February 1984

An Experimental Histopathologic Study of Surgical Glove Powders

Author Affiliations

From the Department of Pathology, Loyola University Stritch School of Medicine, Maywood, Ill. Dr Sheikh is now with the University of California, Irvine, and the Memorial Hospital Medical Center, Long Beach, Calif.

Arch Surg. 1984;119(2):215-219. doi:10.1001/archsurg.1984.01390140071012

• Tissue reactions to surgical glove powders, ie, talc (magnesium silicate) and Keoflo (low cross-linked cornstarch) were studied histologically from day 1 to 16 weeks. These materials were tested as a contaminant on the surface of surgical suture or in a pellet form implanted in abdominal muscle of rat.
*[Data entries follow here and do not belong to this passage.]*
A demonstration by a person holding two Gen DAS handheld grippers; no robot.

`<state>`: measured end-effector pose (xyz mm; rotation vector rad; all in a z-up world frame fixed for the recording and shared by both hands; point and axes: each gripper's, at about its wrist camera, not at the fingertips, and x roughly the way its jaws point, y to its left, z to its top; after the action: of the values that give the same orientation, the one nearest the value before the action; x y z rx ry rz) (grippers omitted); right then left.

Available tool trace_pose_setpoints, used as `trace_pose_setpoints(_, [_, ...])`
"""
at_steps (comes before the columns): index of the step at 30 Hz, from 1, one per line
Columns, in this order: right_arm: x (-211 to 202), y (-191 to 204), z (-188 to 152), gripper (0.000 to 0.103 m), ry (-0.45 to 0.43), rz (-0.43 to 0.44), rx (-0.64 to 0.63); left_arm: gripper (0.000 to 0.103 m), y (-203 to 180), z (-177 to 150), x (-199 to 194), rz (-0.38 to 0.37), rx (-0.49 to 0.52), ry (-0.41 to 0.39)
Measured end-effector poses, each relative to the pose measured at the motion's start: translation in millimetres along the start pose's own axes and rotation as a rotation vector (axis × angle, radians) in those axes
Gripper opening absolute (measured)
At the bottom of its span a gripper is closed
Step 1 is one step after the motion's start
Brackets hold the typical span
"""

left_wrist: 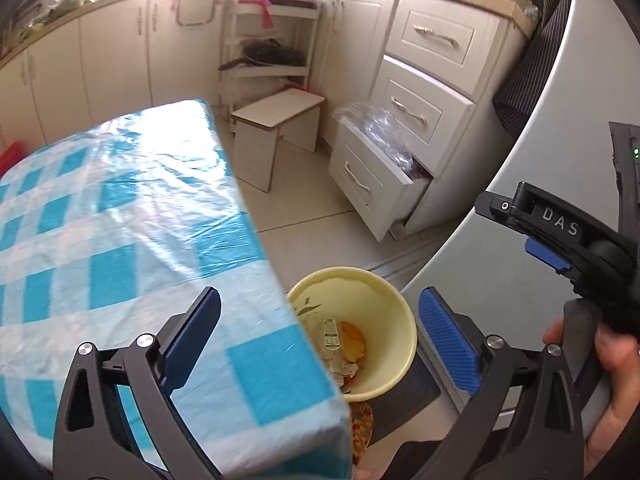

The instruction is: Collect trash

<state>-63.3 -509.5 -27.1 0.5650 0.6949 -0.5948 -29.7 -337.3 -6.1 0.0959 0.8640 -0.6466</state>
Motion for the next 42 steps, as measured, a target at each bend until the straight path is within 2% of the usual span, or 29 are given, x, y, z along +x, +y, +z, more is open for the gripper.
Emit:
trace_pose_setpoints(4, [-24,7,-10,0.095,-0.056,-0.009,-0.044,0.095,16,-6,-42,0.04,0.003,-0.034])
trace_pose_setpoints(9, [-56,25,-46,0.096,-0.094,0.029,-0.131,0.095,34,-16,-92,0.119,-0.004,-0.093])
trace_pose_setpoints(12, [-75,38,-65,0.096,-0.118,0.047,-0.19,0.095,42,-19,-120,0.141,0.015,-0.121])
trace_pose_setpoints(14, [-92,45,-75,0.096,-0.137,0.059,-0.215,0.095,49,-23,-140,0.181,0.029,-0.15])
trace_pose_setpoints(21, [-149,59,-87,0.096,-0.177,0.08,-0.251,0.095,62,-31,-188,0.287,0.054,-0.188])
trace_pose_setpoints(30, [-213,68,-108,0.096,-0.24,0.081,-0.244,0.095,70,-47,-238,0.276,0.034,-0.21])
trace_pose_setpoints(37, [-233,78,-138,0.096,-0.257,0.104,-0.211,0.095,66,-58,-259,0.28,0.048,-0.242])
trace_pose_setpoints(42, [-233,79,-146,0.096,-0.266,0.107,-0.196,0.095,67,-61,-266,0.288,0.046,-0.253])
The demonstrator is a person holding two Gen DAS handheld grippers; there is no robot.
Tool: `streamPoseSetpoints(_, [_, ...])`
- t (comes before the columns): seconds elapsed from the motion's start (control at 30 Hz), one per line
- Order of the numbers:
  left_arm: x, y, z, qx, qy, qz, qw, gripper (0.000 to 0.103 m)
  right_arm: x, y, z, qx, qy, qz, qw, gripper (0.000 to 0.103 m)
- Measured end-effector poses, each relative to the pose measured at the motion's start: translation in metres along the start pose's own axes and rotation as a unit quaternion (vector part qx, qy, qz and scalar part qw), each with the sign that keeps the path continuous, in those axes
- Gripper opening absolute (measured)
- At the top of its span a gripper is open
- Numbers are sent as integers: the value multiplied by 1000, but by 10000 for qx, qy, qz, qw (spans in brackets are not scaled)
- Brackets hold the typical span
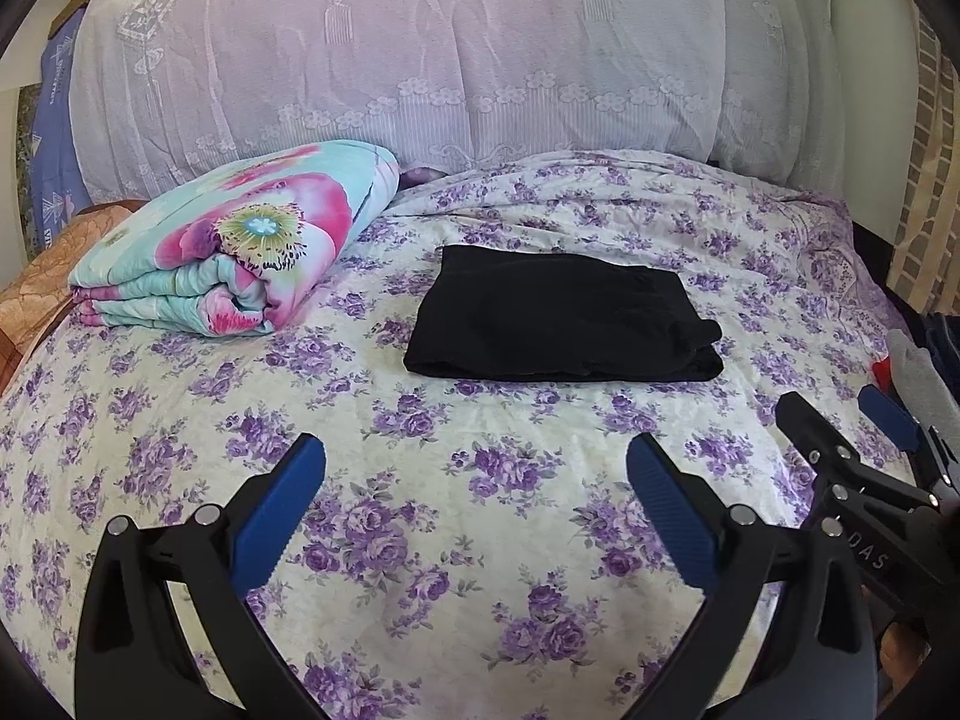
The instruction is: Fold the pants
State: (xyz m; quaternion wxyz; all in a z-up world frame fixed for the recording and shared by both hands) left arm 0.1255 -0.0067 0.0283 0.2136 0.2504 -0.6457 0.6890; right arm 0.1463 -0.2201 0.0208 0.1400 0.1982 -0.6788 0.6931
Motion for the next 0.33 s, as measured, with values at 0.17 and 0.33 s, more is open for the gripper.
streamPoseSetpoints(0.17, [2,0,6,-201,-16,-15,9998,98,0,0,0,3,0,5,10000,99])
streamPoseSetpoints(0.33, [2,1,9,-270,-34,-8,9996,98,0,-1,1,6,-7,-1,10000,99])
Point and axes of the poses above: each gripper's, at about its wrist camera, not at the fingertips, and x roughly against the way its jaws point, z to its right, y to its underside, the point moved 7 cm from there along -x, roughly the way its jaws point, and after that the axes turned 4 degrees about -z, right-handed, at the moved point
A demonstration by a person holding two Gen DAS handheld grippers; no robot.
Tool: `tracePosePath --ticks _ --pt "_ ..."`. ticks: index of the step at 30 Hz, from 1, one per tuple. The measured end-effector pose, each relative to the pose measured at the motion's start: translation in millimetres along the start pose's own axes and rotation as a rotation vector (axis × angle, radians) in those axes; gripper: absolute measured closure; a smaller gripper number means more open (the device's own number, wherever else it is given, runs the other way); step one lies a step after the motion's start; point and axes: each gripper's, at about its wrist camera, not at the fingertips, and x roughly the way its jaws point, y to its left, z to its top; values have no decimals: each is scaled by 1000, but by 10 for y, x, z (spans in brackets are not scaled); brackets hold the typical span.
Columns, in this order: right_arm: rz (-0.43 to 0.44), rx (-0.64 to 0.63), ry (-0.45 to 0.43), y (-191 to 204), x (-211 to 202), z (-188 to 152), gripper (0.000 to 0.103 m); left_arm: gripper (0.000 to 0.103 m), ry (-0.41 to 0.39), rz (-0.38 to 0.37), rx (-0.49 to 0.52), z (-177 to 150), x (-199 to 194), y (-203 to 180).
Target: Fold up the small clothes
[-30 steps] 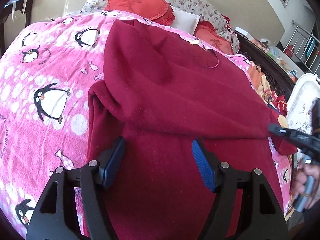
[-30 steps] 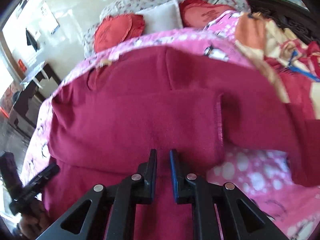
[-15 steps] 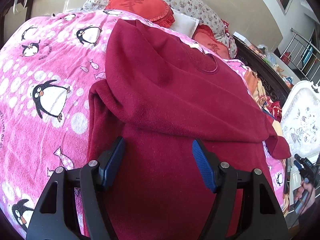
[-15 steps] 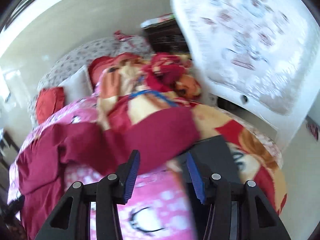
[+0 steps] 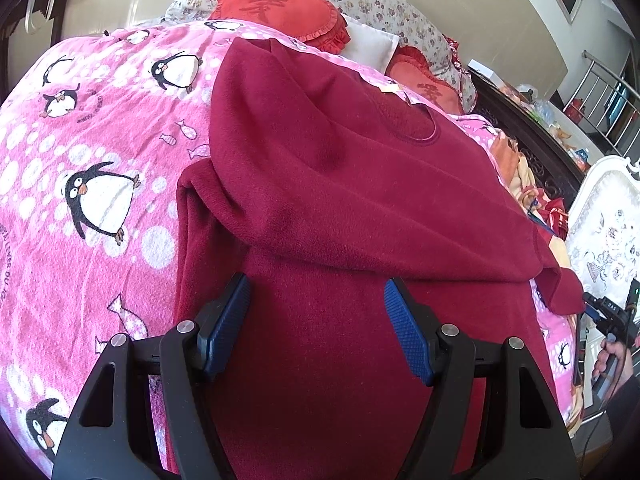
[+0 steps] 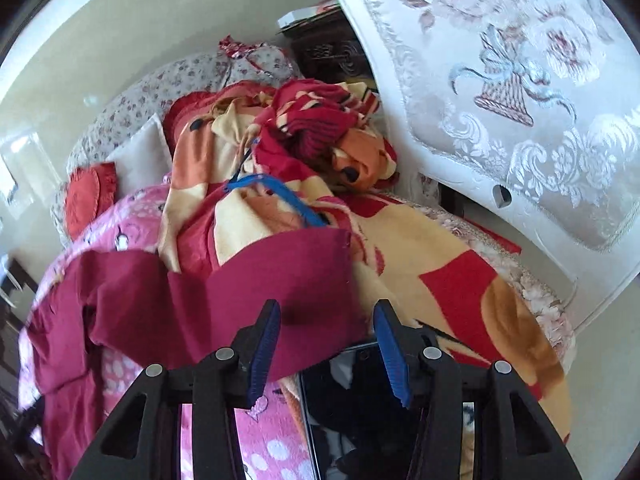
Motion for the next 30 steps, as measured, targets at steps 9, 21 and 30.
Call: tracePosePath --ticks 9,21,30 --pt "89 2 5 220 -15 -2 82 32 2 -3 3 13 34 -32" --pt "497 -203 -121 2450 -463 -23 87 31 -7 -39 -25 13 -10 52" --pt "689 -438 14 4332 -119 -537 87 31 -12 -64 -43 1 -45 90"
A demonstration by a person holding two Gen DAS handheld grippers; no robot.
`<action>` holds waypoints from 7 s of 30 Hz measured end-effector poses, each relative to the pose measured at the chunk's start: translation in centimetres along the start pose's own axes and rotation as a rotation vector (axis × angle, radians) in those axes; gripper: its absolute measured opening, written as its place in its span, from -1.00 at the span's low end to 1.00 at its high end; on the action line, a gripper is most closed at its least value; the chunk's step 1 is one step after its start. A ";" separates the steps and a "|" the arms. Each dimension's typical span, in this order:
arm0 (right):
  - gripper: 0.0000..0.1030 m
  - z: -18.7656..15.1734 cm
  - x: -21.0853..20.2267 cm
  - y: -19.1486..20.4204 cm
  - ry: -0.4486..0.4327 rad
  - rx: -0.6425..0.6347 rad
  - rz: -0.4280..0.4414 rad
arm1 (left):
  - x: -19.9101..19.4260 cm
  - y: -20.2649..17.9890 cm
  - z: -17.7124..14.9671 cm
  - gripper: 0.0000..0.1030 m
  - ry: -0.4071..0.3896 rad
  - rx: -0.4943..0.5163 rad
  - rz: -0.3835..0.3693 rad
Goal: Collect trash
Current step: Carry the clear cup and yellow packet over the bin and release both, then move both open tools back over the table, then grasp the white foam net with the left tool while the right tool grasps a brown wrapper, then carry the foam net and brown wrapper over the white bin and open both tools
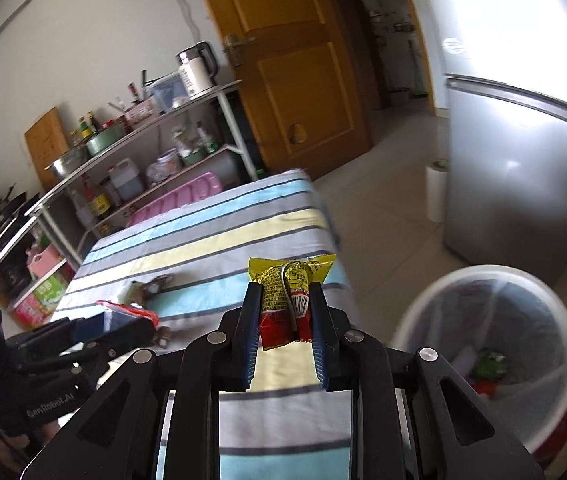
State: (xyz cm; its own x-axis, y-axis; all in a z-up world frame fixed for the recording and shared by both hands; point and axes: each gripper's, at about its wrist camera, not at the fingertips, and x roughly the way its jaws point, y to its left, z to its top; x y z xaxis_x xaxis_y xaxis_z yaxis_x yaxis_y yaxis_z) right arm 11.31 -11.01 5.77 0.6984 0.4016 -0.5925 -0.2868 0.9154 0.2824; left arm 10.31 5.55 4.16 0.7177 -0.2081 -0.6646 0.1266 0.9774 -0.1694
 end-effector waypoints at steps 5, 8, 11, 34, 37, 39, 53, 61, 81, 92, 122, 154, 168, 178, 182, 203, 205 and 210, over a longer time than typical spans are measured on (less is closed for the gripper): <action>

Use of Keoflo resulted in an intense acute inflammatory response, with a progressive decrease in the amount of starch with time after implant. By the fourth week, most of the starch had disappeared with minimal tissue damage and scar formation. Rats implanted with talc showed an initial mild to moderate acute inflammation followed by chronic inflammatory response and granuloma formation by the third day. From the fourth week on, granulomas showed talc crystals within the giant cells surrounded by histiocytes, lymphocytes, some collagen, and fibroblasts. This study indicates that talc molecules are not absorbed, whereas low cross-linked cornstarch is an absorbable substance; therefore the latter is a safe material for use as surgical glove powder.